Lines from the listing below that contain the string "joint" are to be reported.

##### DATASET EXTRACT #####

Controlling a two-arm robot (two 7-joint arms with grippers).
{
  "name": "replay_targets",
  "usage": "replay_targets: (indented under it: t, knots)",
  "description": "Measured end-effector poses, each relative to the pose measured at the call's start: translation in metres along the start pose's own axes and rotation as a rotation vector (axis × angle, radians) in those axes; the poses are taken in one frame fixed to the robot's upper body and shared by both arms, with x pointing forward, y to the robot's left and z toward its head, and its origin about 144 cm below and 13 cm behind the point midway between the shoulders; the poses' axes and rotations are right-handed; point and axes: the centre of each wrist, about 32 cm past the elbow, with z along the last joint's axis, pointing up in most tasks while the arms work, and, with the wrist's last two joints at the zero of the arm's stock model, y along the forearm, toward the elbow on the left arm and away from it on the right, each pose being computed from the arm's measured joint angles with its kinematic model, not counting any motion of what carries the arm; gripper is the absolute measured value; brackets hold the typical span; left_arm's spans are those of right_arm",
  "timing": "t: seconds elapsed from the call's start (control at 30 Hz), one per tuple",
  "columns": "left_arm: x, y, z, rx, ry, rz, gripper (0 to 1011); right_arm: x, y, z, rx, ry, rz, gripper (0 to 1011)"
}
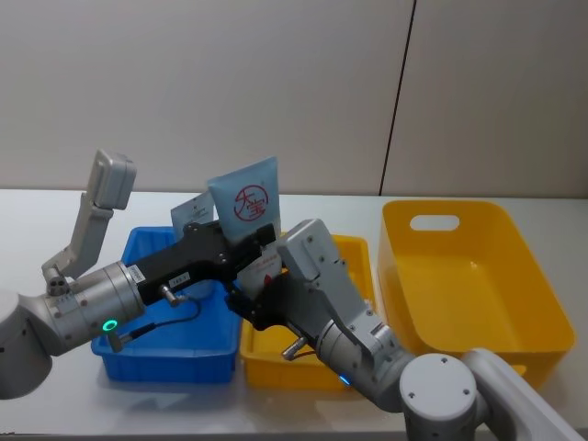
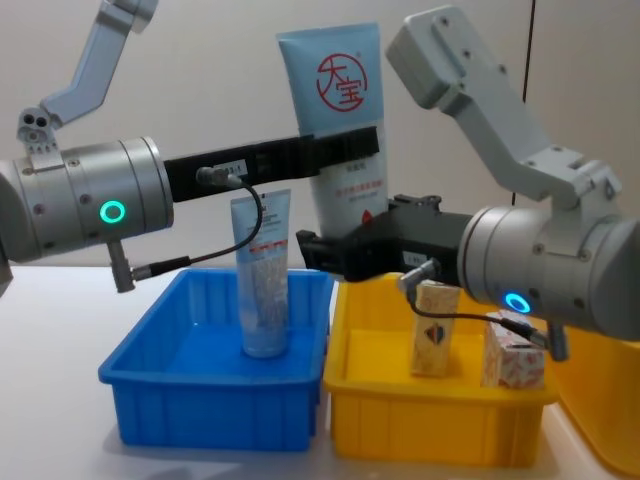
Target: Bimanual collaborative sorting of washing and personal care products
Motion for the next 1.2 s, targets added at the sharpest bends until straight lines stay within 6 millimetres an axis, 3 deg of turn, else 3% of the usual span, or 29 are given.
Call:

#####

■ WRITTEN RESPONSE ■
Controlling a two-arm robot (two 7-joint arms with grippers).
  "description": "Measured end-effector poses, each relative to the pose measured at the call's start: translation in metres along the start pose's own axes and rotation as a rotation vector (axis × angle, radians) in those axes; the poses are taken in one frame fixed to the robot's upper body and shared by both arms, with x pointing forward, y to the robot's left and z toward its head, and its origin about 144 cm below and 13 cm behind the point midway between the shoulders; the poses' axes and rotations are right-handed; point and axes: the centre of each wrist, about 32 cm past the elbow, with z along the last joint's axis, pointing up in most tasks while the arms work, and, with the wrist's last two joints at the zero of the arm's stock model, y along the forearm, toward the elbow on the left arm and away from it on the right, each pose being computed from the arm's measured joint angles with its kinematic model, not counting any motion of what carries the arm; gripper is the absolute measured value; brackets hold the typical span; left_arm's spans are those of right_arm",

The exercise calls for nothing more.